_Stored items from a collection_
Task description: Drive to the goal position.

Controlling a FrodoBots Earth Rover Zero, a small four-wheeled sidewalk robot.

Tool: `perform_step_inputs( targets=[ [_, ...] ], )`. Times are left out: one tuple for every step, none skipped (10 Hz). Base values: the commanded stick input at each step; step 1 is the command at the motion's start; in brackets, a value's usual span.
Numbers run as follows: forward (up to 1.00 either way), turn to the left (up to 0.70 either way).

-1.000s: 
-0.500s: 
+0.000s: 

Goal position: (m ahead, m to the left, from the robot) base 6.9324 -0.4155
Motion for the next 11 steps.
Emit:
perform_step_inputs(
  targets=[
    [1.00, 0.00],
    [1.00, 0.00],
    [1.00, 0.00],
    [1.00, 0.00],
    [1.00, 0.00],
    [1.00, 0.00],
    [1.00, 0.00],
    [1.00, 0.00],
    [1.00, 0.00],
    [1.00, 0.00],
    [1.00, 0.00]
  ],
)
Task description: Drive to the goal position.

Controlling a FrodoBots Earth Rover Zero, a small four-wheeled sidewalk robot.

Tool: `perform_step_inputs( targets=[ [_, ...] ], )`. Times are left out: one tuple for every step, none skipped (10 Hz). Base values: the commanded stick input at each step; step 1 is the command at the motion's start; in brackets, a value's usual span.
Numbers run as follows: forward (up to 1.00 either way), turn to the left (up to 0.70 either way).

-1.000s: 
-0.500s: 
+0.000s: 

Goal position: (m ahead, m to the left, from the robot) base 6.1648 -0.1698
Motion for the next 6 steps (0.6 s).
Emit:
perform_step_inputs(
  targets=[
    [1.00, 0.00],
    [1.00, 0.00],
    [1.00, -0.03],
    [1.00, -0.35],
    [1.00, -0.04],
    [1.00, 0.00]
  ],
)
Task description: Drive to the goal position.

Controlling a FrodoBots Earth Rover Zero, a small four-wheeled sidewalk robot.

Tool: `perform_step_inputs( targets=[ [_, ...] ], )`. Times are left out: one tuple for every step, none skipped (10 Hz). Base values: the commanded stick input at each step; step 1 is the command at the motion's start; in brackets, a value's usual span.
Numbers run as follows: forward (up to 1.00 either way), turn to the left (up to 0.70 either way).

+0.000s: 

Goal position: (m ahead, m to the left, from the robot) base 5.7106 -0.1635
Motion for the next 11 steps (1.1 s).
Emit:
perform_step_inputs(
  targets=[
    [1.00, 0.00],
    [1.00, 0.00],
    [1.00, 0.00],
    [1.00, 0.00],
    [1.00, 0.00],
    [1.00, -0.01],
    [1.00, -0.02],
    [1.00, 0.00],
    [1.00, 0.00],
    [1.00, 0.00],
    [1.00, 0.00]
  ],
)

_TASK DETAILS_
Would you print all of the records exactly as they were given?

_ANSWER SPACE_
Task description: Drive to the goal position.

Controlling a FrodoBots Earth Rover Zero, a small four-wheeled sidewalk robot.

Tool: `perform_step_inputs( targets=[ [_, ...] ], )`. Times are left out: one tuple for every step, none skipped (10 Hz). Base values: the commanded stick input at each step; step 1 is the command at the motion's start; in brackets, a value's usual span.
Numbers run as follows: forward (up to 1.00 either way), turn to the left (up to 0.70 either way).

-1.000s: 
-0.500s: 
+0.000s: 

Goal position: (m ahead, m to the left, from the robot) base 6.9324 -0.4155
Motion for the next 11 steps.
Emit:
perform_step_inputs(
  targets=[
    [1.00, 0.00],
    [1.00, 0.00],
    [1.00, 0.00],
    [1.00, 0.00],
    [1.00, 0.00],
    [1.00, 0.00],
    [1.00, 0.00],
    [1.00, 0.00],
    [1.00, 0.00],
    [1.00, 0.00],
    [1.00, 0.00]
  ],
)
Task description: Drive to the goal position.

Controlling a FrodoBots Earth Rover Zero, a small four-wheeled sidewalk robot.

Tool: `perform_step_inputs( targets=[ [_, ...] ], )`. Times are left out: one tuple for every step, none skipped (10 Hz). Base values: the commanded stick input at each step; step 1 is the command at the motion's start; in brackets, a value's usual span.
Numbers run as follows: forward (up to 1.00 either way), turn to the left (up to 0.70 either way).

-1.000s: 
-0.500s: 
+0.000s: 

Goal position: (m ahead, m to the left, from the robot) base 6.1648 -0.1698
Motion for the next 6 steps (0.6 s).
Emit:
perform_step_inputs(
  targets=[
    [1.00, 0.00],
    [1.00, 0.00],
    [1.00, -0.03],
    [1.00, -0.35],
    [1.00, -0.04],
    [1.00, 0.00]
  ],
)
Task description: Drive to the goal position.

Controlling a FrodoBots Earth Rover Zero, a small four-wheeled sidewalk robot.

Tool: `perform_step_inputs( targets=[ [_, ...] ], )`. Times are left out: one tuple for every step, none skipped (10 Hz). Base values: the commanded stick input at each step; step 1 is the command at the motion's start; in brackets, a value's usual span.
Numbers run as follows: forward (up to 1.00 either way), turn to the left (up to 0.70 either way).

+0.000s: 

Goal position: (m ahead, m to the left, from the robot) base 5.7106 -0.1635
Motion for the next 11 steps (1.1 s).
Emit:
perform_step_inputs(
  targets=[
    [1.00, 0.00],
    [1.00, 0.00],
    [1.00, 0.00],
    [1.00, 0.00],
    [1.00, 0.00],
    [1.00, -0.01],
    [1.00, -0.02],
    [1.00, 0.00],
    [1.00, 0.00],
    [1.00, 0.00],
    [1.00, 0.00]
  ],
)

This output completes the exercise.